Documentation Requirements
- All documentation must be maintained in the patient's medical record and made available to the contractor upon request.
- Every page of the record must be legible and include appropriate patient identification information (e.g., complete name, dates of service[s]). The documentation must include the legible signature of the physician or non-physician practitioner responsible for and providing the care to the patient.
- The submitted medical record must support the use of the selected ICD-10-CM code(s). The submitted CPT/HCPCS code must describe the service performed.
- The medical record documentation must specifically address the circumstances regarding why the ulcer healing has stalled with standard ulcer care treatment of greater than 4 weeks and reference the specific interventions that have failed based on the prior ulcer evaluation. The record must include an updated medication history, review of pertinent medical problems that may have arisen since the previous ulcer evaluation, and explanation of the planned skin replacement therapy with choice of skin substitute graft or CTP product. The procedure risks and complications must also be reviewed and documented.
- The medical record must clearly document that the criteria listed in the LCD has been met, as well as the appropriate diagnosis and response to treatment. Description of the ulcer(s) must be documented at baseline (prior to beginning standard of care treatment) relative to size, location, stage, duration, and presence of infection, in addition to the type of standard of care treatment given and the response. This information must be updated in the medical record throughout the patient’s treatment. It is expected that the response of the ulcer to treatment will be documented in the medical record at least once every 4 weeks. The ulcer description must also be documented pre- and post- treatment with the skin substitute grafts/CTP being used. The reason(s) for any repeat application should be specifically addressed in the medical record, whether the current treatment plan has resulted in wound healing, and expectation that the wound will continue to heal with this plan. Documentation should include estimated time for extended treatment, number of additional applications anticipated, and plan of care if healing is not achieved as planned.
- Documentation must include an assessment outlining the plan for skin replacement therapy and the choice of skin substitute grafts/CTP for the 12-to-16-week period as well as any anticipated repeat applications within the 12-to-16-week period.
- Documentation that modifiable risk factors, such as diabetes optimization, are being addressed to improve likelihood of healing must be included in the medical record. For venous leg ulcers, it is expected that appropriate management and consultation, if indicated, be obtained for the diagnosis and stabilization of any venous related disease.
- An operative note must support the procedure (e.g., application of skin substitute grafts/CTPs to legs) for the relevant DOS (first application starts the 12-to-16-week episode of care) and include the reason for the procedure and a complete description of the procedure including product used (with identifying package label in the chart), and relevant findings.

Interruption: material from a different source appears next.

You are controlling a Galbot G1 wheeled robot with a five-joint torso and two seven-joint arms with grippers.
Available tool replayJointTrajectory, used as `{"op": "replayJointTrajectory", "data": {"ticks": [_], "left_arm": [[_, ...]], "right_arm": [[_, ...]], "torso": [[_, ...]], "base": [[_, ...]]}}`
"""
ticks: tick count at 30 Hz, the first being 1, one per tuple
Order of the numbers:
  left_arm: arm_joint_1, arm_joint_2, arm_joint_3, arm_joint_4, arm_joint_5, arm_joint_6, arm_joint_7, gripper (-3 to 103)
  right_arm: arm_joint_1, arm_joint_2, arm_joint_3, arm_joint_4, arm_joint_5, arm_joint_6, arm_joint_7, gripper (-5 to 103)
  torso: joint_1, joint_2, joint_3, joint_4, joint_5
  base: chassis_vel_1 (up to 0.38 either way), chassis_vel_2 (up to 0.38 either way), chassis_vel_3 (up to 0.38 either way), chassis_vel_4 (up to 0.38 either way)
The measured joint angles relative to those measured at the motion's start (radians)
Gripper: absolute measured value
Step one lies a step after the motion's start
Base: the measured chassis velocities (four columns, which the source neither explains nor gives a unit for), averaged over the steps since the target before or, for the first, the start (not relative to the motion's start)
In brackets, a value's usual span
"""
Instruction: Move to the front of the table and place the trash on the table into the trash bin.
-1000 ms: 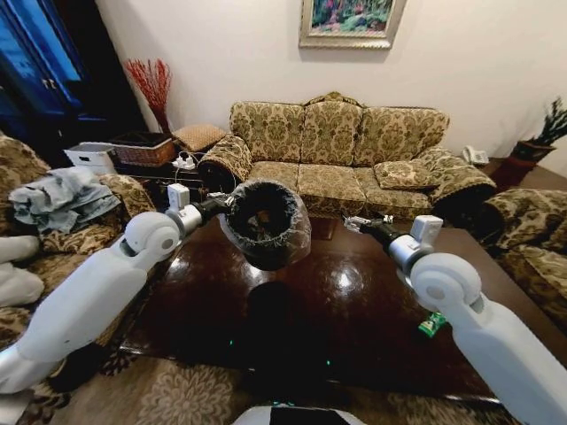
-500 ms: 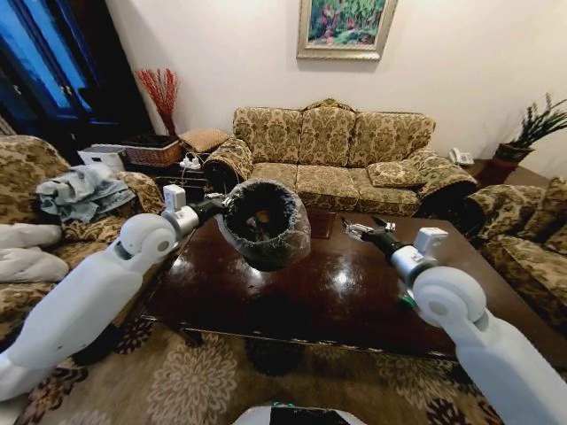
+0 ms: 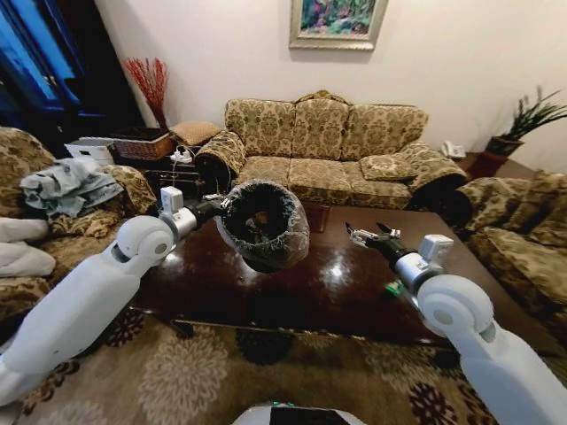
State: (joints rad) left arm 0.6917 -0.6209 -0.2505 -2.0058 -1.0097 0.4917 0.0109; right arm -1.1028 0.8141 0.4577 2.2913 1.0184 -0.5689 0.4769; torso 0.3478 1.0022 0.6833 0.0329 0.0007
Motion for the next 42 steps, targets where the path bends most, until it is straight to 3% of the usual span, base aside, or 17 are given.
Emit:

- Graphic evidence of ulcer size, depth, and characteristics of the ulcer or photo documentation of the ulcer at baseline and follow-up with measurements of wound including size and depth should be part of the medical record.
- Any amount of wasted skin substitute grafts/CTP must be clearly documented in the procedure note with ALL the following information (at a minimum):
- Date, time, and location of ulcer(s) treated.

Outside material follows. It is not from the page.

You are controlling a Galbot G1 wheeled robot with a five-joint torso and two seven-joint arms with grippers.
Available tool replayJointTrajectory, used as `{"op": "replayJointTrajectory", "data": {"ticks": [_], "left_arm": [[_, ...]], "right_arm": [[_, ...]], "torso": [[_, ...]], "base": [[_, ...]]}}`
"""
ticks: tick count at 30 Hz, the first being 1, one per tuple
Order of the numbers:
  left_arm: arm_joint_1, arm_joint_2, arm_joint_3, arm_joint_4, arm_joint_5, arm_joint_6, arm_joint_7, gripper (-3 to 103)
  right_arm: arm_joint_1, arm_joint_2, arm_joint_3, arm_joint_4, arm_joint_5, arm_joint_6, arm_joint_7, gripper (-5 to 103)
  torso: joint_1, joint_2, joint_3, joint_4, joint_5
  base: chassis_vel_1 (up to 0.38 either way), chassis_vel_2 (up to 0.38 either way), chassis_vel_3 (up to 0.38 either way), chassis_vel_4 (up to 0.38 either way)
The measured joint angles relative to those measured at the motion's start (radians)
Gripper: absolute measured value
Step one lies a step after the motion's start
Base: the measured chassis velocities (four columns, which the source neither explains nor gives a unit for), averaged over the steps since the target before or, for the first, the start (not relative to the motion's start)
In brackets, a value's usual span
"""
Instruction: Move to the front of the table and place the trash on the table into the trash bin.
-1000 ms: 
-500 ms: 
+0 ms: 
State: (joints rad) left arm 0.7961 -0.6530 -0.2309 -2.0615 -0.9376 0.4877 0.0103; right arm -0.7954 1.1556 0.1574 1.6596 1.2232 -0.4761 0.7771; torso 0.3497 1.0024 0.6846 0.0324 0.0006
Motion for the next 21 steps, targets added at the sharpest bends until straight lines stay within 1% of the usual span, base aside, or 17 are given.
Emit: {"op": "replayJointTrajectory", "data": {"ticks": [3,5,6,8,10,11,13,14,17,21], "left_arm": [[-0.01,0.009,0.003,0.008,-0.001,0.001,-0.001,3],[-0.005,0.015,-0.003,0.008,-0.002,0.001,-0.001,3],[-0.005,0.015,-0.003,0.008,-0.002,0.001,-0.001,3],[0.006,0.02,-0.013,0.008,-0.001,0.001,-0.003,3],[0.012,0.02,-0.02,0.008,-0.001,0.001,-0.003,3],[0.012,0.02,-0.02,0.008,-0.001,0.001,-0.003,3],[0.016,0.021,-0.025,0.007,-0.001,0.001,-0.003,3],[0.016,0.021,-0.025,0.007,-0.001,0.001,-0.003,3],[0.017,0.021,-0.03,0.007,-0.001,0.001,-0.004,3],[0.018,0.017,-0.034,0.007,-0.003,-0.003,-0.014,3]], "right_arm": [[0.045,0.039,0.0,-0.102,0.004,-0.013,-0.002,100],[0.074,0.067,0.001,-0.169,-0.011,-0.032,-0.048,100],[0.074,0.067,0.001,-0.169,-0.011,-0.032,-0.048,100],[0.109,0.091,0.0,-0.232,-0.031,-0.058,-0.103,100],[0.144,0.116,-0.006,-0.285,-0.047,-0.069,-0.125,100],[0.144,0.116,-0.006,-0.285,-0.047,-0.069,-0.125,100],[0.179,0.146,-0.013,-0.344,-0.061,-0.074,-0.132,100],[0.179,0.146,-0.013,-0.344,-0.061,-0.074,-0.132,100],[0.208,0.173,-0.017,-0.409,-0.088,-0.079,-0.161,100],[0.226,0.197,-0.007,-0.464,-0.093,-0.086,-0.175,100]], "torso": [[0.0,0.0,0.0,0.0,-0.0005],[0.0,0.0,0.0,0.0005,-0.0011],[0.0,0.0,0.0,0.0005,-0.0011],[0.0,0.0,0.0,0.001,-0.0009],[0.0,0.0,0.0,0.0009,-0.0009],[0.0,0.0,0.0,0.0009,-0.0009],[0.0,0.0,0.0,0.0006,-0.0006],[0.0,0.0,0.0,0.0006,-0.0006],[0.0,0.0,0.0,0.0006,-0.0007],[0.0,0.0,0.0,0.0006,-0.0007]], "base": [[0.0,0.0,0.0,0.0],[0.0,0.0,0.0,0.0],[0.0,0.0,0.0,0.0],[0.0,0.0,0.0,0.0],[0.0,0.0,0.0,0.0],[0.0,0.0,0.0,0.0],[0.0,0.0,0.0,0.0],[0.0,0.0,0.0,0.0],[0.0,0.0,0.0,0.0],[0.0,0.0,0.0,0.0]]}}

- Name of skin substitute grafts/CTP and package size:
- Approximate amount of product unit used.
- Approximate amount of product unit discarded.

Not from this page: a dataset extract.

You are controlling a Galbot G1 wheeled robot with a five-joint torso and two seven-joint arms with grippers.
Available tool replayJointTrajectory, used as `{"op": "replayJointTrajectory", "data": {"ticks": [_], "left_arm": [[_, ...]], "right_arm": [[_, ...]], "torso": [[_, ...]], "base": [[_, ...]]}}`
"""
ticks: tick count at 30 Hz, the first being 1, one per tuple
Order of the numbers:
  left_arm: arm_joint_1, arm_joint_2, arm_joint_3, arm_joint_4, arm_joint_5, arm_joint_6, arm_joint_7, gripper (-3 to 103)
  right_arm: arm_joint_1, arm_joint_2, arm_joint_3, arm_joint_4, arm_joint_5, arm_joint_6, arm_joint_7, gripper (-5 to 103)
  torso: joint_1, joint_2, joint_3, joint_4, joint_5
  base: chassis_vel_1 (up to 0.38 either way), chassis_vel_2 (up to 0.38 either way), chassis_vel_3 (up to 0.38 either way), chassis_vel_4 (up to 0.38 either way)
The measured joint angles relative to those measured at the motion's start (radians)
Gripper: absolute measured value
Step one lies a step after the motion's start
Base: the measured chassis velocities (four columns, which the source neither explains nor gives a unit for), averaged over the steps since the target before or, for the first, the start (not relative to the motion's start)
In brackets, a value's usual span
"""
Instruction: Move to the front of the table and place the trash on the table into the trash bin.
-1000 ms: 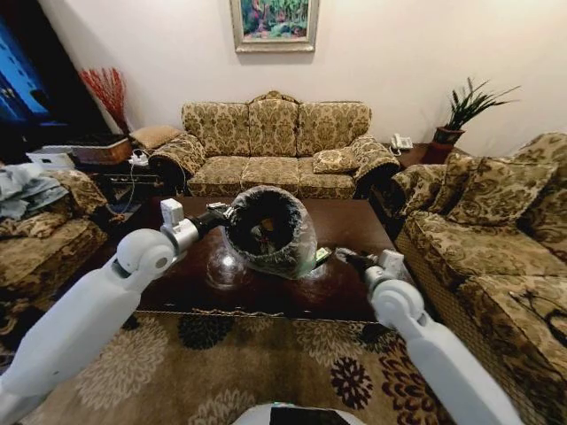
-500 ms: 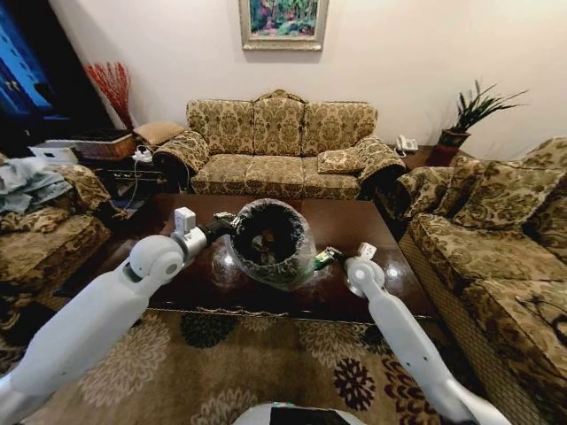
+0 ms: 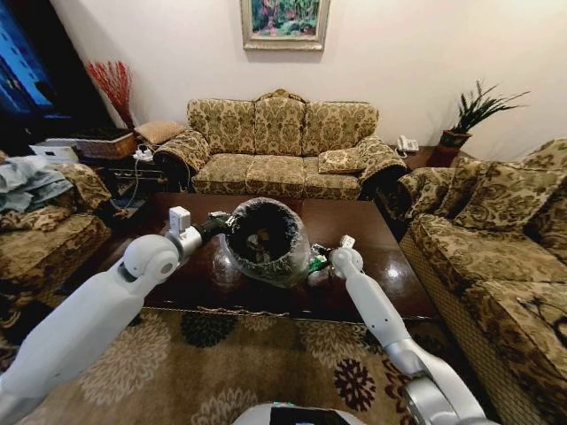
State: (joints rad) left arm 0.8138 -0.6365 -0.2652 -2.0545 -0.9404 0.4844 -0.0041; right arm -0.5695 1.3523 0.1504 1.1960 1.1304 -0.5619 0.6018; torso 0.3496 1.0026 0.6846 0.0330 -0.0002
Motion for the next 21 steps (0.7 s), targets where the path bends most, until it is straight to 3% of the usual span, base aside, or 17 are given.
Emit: {"op": "replayJointTrajectory", "data": {"ticks": [12,21], "left_arm": [[0.021,-0.001,-0.041,-0.008,-0.007,0.0,0.0,3],[0.036,-0.001,-0.065,-0.01,-0.011,-0.004,0.004,3]], "right_arm": [[0.029,0.064,0.019,-0.13,-0.031,0.019,-0.021,101],[0.019,0.057,0.014,-0.119,-0.049,0.031,-0.02,78]], "torso": [[0.0,0.0,0.0,0.0,0.0],[0.0,0.0,0.0,0.0,0.0001]], "base": [[0.0,0.0,0.0,0.0],[0.0,0.0,0.0,0.0]]}}
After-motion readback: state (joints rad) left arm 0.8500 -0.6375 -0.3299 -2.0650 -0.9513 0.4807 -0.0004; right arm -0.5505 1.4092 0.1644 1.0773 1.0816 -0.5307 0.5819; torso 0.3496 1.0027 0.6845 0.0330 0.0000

- Reason for the wastage (including the reason for using a package size larger than was necessary for the size of the ulcer, if applicable).
- Manufacturer’s serial/lot/batch or other unit identification number of grafts/CTP material. When the manufacturer does not supply unit identification, the record must document such. The amount billed as wastage cannot exceed the price of the package.
- The HCPCS code of the applicable skin substitute grafts/CTP and the units billed must be consistent with the medical record regarding wound description and size.